How to design experiments that accelerate knowledge discovery on complex biological landscapes remains a tantalizing question. We present an optimal experimental design method (coined OPEX) to identify informative omics experiments using machine learning models for both experimental space exploration and model training. OPEX-guided exploration of Escherichia coli’s populations exposed to biocide and antibiotic combinations lead to more accurate predictive models of gene expression with 44% less data. Analysis of the proposed experiments shows that broad exploration of the experimental space followed by fine-tuning emerges as the optimal strategy. Additionally, analysis of the experimental data reveals 29 cases of cross-stress protection and 4 cases of cross-stress vulnerability. Further validation reveals the central role of chaperones, stress response proteins and transport pumps in cross-stress exposure.

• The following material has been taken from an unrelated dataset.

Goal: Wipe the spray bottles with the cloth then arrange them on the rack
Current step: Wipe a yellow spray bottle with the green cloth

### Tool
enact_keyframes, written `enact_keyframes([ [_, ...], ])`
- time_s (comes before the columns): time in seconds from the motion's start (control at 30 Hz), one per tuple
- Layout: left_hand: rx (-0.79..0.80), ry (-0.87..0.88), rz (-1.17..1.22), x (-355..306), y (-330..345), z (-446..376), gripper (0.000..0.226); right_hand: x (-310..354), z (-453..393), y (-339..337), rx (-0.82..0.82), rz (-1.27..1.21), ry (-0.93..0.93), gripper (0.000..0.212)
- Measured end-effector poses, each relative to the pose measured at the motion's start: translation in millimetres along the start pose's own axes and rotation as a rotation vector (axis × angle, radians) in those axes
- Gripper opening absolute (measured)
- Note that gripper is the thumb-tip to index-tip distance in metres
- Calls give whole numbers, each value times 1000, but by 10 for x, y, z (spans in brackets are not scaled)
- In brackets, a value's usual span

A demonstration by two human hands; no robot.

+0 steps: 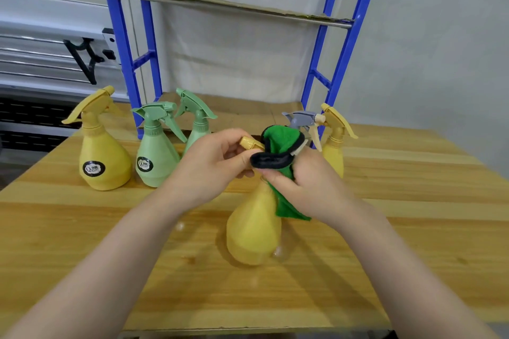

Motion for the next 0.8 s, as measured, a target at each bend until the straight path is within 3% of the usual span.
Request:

This work demonstrates how active learning can be used to guide omics data collection for training predictive models, making evidence-driven decisions and accelerating knowledge discovery in life sciences.

Suggested Citation

  • Xiaokang Wang & Navneet Rai & Beatriz Merchel Piovesan Pereira & Ameen Eetemadi & Ilias Tagkopoulos, 2020. "Accelerated knowledge discovery from omics data by optimal experimental design," Nature Communications, Nature, vol. 11(1), pages 1-9, December.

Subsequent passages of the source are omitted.